---------- Data

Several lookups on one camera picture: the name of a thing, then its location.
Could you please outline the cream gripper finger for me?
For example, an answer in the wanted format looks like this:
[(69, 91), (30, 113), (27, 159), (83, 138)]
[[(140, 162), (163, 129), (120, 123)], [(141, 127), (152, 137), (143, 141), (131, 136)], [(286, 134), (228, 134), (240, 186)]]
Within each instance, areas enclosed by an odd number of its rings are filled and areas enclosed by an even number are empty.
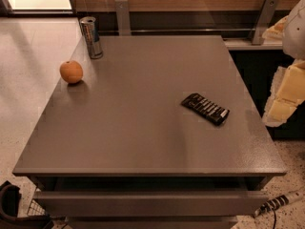
[(283, 38), (284, 34), (284, 29), (286, 26), (288, 17), (285, 16), (278, 20), (274, 25), (269, 27), (267, 30), (265, 30), (262, 34), (263, 39), (268, 39), (268, 40), (281, 40)]

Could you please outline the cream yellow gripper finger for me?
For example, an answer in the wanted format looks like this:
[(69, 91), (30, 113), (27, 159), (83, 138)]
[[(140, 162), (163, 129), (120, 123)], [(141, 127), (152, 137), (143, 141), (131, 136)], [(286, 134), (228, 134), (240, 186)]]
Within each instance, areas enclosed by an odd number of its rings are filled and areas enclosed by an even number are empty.
[(305, 61), (295, 60), (288, 68), (279, 66), (270, 92), (262, 121), (268, 127), (279, 127), (305, 101)]

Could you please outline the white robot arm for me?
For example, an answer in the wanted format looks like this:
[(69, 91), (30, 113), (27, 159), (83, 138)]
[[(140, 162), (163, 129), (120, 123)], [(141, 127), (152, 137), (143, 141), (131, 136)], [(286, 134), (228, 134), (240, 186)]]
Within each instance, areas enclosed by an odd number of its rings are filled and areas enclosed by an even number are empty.
[(262, 37), (280, 40), (283, 52), (295, 60), (288, 68), (277, 68), (264, 108), (263, 123), (279, 127), (305, 101), (305, 0), (265, 30)]

--------------------

(Activity) Without including any pictures, output all the entries above exactly.

(Answer to this task)
Several lookups on one camera picture: the name of a thing, then its location.
Could you please outline the cream gripper finger for me?
For example, an answer in the wanted format looks like this:
[(69, 91), (30, 113), (27, 159), (83, 138)]
[[(140, 162), (163, 129), (120, 123)], [(141, 127), (152, 137), (143, 141), (131, 136)], [(286, 134), (228, 134), (240, 186)]]
Within each instance, areas enclosed by an odd number of its rings are filled and areas enclosed by an even number are empty.
[(283, 38), (284, 34), (284, 29), (286, 26), (288, 17), (285, 16), (278, 20), (274, 25), (269, 27), (267, 30), (265, 30), (262, 34), (263, 39), (268, 39), (268, 40), (281, 40)]

Could you please outline the cream yellow gripper finger for me?
For example, an answer in the wanted format looks like this:
[(69, 91), (30, 113), (27, 159), (83, 138)]
[[(140, 162), (163, 129), (120, 123)], [(141, 127), (152, 137), (143, 141), (131, 136)], [(286, 134), (228, 134), (240, 186)]]
Within each instance, areas enclosed by an odd number of its rings are filled and areas enclosed by an even number are empty.
[(305, 61), (295, 60), (288, 68), (279, 66), (270, 92), (262, 121), (268, 127), (279, 127), (305, 101)]

Could you please outline the white robot arm for me?
For example, an answer in the wanted format looks like this:
[(69, 91), (30, 113), (27, 159), (83, 138)]
[[(140, 162), (163, 129), (120, 123)], [(141, 127), (152, 137), (143, 141), (131, 136)], [(286, 134), (228, 134), (240, 186)]]
Within each instance, areas enclosed by an odd number of its rings are filled and areas enclosed by an even number are empty.
[(262, 37), (280, 40), (283, 52), (295, 60), (288, 68), (277, 68), (264, 108), (263, 123), (279, 127), (305, 101), (305, 0), (265, 30)]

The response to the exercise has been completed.